China seems to be well aware of this notion of relative superiority as that’s exactly what they are doing: securing their prospects for economic and military influence across one of the largest trade routes in Asia, the South China Sea, a region in which US military presence had been operating unchallenged since World War II.
Let’s talk about the US’ capacity to wage economic warfare. The US’ ability to punish other nations economically is predicated on US Dollar reserve currency status; both a major advantage and critical vulnerability. In other words, for foreign nations to inoculate themselves either against the hegemony of the dollar or against US sanctions, the dollar doesn’t necessarily have to be “dethroned.” Such nations need an alternative means of exchange.
And China’s successful deployment of petroyuan-gold futures may be used for that specific purpose. Its overall aim may not be to take over the dollar as the world’s reserve currency; rather, it aims to give other nations an alternative to trade oil for a paper currency that is partially convertible to gold.
Hence, without having to dethrone the dollar, China’s alternative might just render the dollar irrelevant to nations that are unable to or that prefer not to trade in dollars.
How the Trade War Potentially Strengthens China
Given the complex nature of trade economics, it’s extremely difficult if not impossible to quantify the consequences of a trade war. Even the most astute calculations may be considered, at best, speculative.
Most economists, particularly those in favor of free markets, will argue that all trade war participants may lose in the end. Of course, some participants may end up worse off than others.
As politicians, bureaucrats, and academics–none of whom have real (or at least direct) “skin in the game”–debate the issue of tariffs and trade wars, why not listen to those who do?
According to Soren Skou, head of Copenhagen-based Moller-Maersk (the world’s largest shipping company) has this to say:
“Tariffs could slow global annual trade growth by 0.1 to 0.3 percent”, though for the U.S. the effect could be “perhaps 3 or 4 percent.”
In his view, Trump’s tariffs may harm China, but it may do even more damage to the US, causing its economy to go into a recession.

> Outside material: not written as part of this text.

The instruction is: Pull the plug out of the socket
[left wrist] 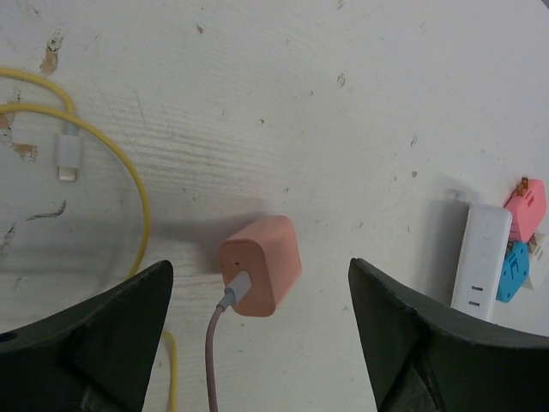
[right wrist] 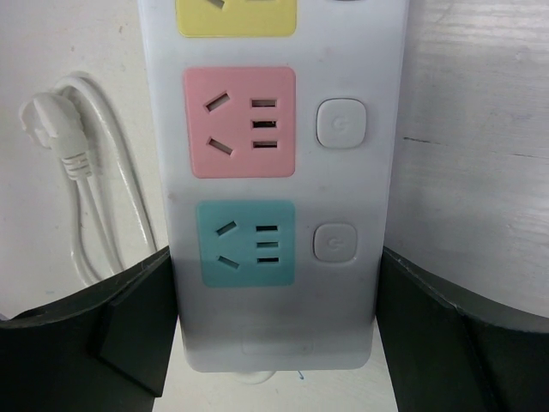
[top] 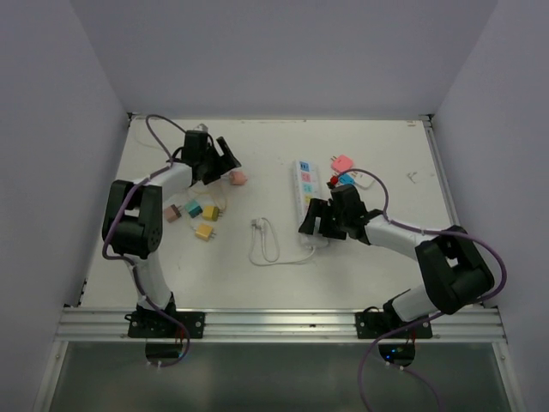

Here’s what Andrew Mackenzie, CEO of BHP, in an interview with Bloomberg, has to add to the conversation:
“U.S. risks losing out from its curbs on trade as rival nations including China will seek to more business with each other…China will absolutely look to walk in that area and look to find exports with other people.”
In other words, the US may end up isolating itself from affected countries that may opt to bypass the US by trading amongst themselves.
Interestingly, a few days after this interview had been published, Bloomberg came out with a story, its headline reading “India Is Said to Plan to Fill Gap Left by U.S. Exports to China.” A new relation between two long-standing and bitter rivals?
But as every (not so) “kind word” goes further with a gun than just with a (not so) kind word alone, China is well aware that its prospect of securing its hegemony over the east and other emerging countries cannot go unaccompanied without exerting military influence over a region that may pose to be one of the US’ most critical geographical vulnerabilities: the South China Sea, its trade flows amounting to around $3.5 Trillion annually.
In short, Trump’s threats of an additional $200 Billion tariff on Chinese goods may only serve to strengthen China’s power and influence over a strategically significant region.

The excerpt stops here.